第七章叙情(2 / 2)

裴露白端起茶盏,打开茶盖儿,是茶香四溢,便问荷夏,“这是什么茶,怎的这样香?”

荷夏闻言,笑了笑说道,“是六安瓜片啊小姐,怎么品不出来了?”

裴露白依言抿了一口,确是六安瓜片,只打开那一下的香气,与众不同,“还是有些不一样,比往日还是香了许多。”

染冬在一旁才笑道,“小姐可真是厉害,茶没有不同,是冲茶的水有不同,是用晨露蒸的。”

裴露白笑道,“是谁的巧思?”

染冬笑着应了,“是二房小湘桃。”

裴露白闻言微愣,“小湘桃,哪个人身边儿的,我怎么从来没听说过?”

染冬说道,“是二公子身边姗姑娘带进来的。”

裴露白听得染冬这样说,才想起来,二房的二表哥前一阵从银妆楼带回来一位姑娘,到现在还跟二婶形同陌路呢,便是笑了笑说道,“我还没见过那位姗姑娘呢。”

染冬说道,“您不知道,那姗姑娘虽进了府上,却是不得离开亭中院,平日里只有二公子可以一见,您见不着的。”

裴露白微微挑眉,低头饮了一口茶,说道“二婶这么厉害,”顿了顿,又问道,“那你怎么见着她的丫鬟的?”

染冬为茶壶里添水,说道,“那日我路过德隆堂,见着二夫人身边儿的葛嬷嬷正打罚下人,打的可厉害了,我偷偷的去瞧了一眼,是个面生的丫头,我便趁葛嬷嬷走了,给那丫头送了药去。”

裴露白笑了笑,“一来二去,你们就混熟了?”

染冬应道,“是,才晓得是伺候姗姑娘的人,有时都是偷偷与我说几句话,生怕被人瞧见又挨打呢。”

裴露白听了微叹一声,从前有位名声在外的神机散人,算过裴府家这一辈的子嗣是走年年红鸾桃运不断,可身在太傅府中,身为裴家人,才晓得那什么散人根本是胡诌乱侃。

裴露白上头的兄长姐姐,皆是情途不畅,不知是倒得什么霉,要么是神女有情襄王无意,再来是世人所不容,到底自己,向来大胆,不循规蹈矩的那般,倒还算是得所成全。

虽然,她自己也不晓得什么叫做情爱。

只知道秦琅书对她是倾心难得,为她也费了许多的功夫,她应了,像是两厢情许,可她总不敢去看秦琅书的眼睛,怕配不上他的深情似海。
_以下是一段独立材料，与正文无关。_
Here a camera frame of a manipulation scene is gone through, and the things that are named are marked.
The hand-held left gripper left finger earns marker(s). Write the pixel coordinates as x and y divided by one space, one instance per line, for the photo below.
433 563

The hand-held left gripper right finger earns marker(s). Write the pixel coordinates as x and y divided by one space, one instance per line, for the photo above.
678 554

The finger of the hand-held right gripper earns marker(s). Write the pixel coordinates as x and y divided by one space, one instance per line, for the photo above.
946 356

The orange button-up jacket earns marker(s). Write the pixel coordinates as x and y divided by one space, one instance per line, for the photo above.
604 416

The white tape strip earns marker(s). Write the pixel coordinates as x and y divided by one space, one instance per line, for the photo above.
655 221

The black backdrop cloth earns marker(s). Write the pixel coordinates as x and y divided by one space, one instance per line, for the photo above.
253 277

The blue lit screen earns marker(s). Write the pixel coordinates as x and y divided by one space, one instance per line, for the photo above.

红墙深宫下,秦琅书同秦拂风对弈在树下,秦琅书要悔棋,秦拂风不应,秦琅书便说道,“你这东宫跟个冷宫一样,改明儿我也不来瞧你,连悔个棋都不成。”

秦拂风淡淡说道,“你如何悔都已成定局,若要早些悔还成,得再往回走三步,悔也不成,何必费那个功夫。”

秦琅书闻言挑眉,“你这人!忒没得意思,罢了罢了,不下了。”

秦拂风应道,“不下了便收了,每次你就是那么几套,也没意思。”

秦琅书阖眸,深吸了一口气,摆摆手,“算了,我不跟你这孤家寡人计较,常在深宫,脾性不好也正常。”

秦拂风闻言轻轻冷笑了一声,他这一笑还不如不笑,叫秦琅书起了一身鸡皮疙瘩,“阎罗王!”

秦拂风倒是充耳未闻一般,将棋盘上的棋子收了,问道,“刚你要说什么事儿?”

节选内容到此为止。